Task description ->
Without including any pictures, reproduce all the lines below word for word.

Stored data ->
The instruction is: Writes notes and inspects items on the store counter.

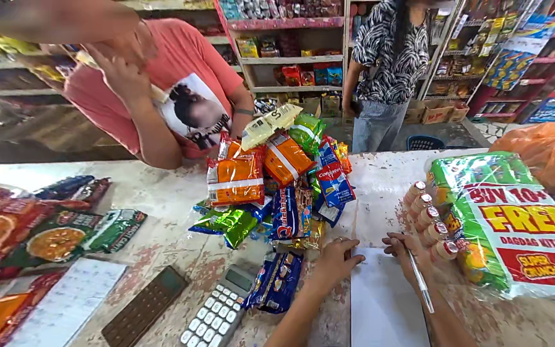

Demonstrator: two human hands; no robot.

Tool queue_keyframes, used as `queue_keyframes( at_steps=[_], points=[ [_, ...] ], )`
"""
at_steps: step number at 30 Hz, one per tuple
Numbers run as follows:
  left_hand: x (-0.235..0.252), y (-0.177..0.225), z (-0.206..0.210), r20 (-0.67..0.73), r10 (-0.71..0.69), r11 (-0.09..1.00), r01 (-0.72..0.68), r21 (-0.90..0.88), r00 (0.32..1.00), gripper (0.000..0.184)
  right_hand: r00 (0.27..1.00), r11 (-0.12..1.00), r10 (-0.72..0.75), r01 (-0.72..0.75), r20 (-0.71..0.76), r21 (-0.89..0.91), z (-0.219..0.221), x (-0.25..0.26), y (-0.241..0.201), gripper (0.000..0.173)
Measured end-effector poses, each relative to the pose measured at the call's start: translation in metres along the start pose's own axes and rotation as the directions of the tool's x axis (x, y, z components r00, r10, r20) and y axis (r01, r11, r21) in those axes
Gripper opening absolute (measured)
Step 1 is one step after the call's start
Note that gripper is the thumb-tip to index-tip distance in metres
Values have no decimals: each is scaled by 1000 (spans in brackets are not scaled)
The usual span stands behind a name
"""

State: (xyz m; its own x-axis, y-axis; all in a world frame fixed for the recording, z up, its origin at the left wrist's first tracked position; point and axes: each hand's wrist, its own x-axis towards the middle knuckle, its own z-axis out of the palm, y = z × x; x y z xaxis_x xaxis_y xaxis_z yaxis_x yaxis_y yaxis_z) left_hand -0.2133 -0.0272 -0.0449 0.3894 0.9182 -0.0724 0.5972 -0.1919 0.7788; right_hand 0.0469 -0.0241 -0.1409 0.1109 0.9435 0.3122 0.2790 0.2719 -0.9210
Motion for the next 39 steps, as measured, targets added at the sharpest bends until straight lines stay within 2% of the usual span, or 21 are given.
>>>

Result below ->
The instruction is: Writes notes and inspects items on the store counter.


Demonstrator: two human hands; no robot.

Tool queue_keyframes, used as `queue_keyframes( at_steps=[_], points=[ [_, ...] ], )`
"""
at_steps: step number at 30 Hz, one per tuple
Numbers run as follows:
  left_hand: x (-0.235..0.252), y (-0.177..0.225), z (-0.206..0.210), r20 (-0.67..0.73), r10 (-0.71..0.69), r11 (-0.09..1.00), r01 (-0.72..0.68), r21 (-0.90..0.88), r00 (0.32..1.00), gripper (0.000..0.184)
  right_hand: r00 (0.27..1.00), r11 (-0.12..1.00), r10 (-0.72..0.75), r01 (-0.72..0.75), r20 (-0.71..0.76), r21 (-0.89..0.91), z (-0.219..0.221), x (-0.25..0.26), y (-0.241..0.201), gripper (0.000..0.173)
Measured end-effector poses, each relative to the pose measured at the call's start: translation in metres along the start pose's own axes and rotation as the directions of the tool's x axis (x, y, z components r00, r10, r20) and y axis (r01, r11, r21) in those axes
Gripper opening absolute (measured)
Step 1 is one step after the call's start
Note that gripper is the thumb-tip to index-tip distance in metres
Values have no decimals: each is scaled by 1000 (spans in brackets are not scaled)
The usual span stands behind a name
"""

State: (xyz m; its own x-axis, y-axis; all in a world frame fixed for the recording, z up, its origin at the left wrist's first tracked position; point and axes: each hand's wrist, its own x-axis towards the middle knuckle, its own z-axis out of the palm, y = z × x; x y z xaxis_x xaxis_y xaxis_z yaxis_x yaxis_y yaxis_z) left_hand -0.2133 -0.0272 -0.0449 0.3894 0.9182 -0.0724 0.5972 -0.1919 0.7788; right_hand 0.0469 -0.0241 -0.1409 0.1109 0.9435 0.3122 0.2790 0.2719 -0.9210
Motion for the next 39 steps, as measured, targets added at the sharpest bends until straight lines stay within 2% of the usual span, or 21 are given.
>>>

Nothing else belongs in this answer.